Task instructions: Copy the lines below exactly, starting at the line that contains "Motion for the" and stopping after the last line, and include no other lines.
--------
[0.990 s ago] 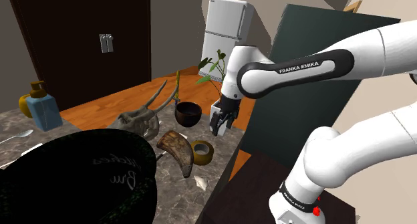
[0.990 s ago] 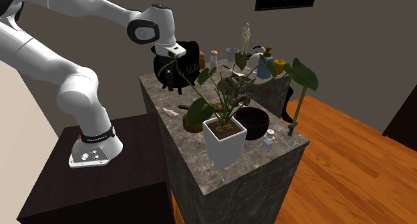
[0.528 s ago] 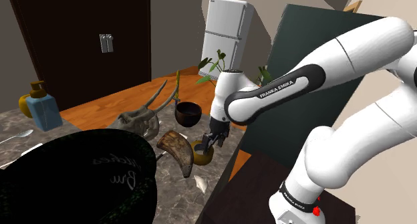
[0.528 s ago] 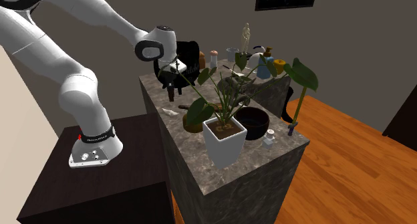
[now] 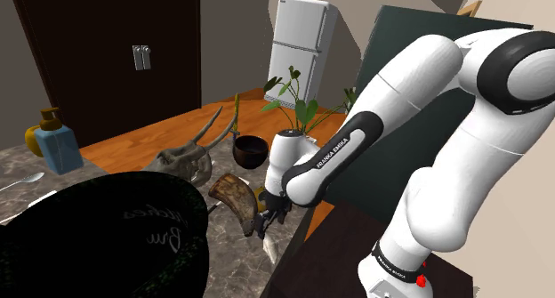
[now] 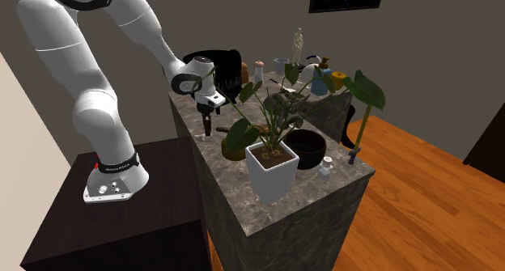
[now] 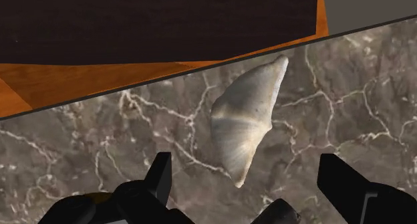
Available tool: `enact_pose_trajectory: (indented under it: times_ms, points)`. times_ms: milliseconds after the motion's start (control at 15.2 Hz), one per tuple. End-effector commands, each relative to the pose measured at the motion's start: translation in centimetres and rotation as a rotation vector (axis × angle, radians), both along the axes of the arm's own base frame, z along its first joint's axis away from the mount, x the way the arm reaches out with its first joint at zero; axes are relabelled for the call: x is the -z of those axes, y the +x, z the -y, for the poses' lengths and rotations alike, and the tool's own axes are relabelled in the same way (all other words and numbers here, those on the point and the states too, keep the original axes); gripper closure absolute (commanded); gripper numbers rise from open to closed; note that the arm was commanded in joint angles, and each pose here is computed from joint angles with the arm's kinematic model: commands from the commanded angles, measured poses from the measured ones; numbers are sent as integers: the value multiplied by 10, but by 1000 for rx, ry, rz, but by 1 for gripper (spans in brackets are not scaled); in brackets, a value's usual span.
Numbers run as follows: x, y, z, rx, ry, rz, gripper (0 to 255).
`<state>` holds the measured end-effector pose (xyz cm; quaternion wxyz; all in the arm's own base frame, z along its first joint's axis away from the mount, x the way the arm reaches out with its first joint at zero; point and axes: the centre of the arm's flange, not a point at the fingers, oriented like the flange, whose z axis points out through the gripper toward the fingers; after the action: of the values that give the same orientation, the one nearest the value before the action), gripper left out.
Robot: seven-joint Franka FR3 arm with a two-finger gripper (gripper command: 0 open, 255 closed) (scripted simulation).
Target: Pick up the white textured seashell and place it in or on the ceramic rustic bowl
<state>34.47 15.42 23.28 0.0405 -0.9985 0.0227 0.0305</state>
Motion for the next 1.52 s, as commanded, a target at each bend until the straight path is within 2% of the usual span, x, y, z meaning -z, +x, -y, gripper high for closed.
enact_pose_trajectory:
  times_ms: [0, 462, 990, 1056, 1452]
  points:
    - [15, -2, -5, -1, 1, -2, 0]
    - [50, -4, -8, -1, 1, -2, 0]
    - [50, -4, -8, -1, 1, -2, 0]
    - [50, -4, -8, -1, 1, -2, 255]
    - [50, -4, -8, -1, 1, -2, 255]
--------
Response area:
Motion for the next 1.52 s, as commanded, a target at each bend until the straight path is within 2% of the usual span, x, y, z meaning -z, +x, -y, gripper high for closed.
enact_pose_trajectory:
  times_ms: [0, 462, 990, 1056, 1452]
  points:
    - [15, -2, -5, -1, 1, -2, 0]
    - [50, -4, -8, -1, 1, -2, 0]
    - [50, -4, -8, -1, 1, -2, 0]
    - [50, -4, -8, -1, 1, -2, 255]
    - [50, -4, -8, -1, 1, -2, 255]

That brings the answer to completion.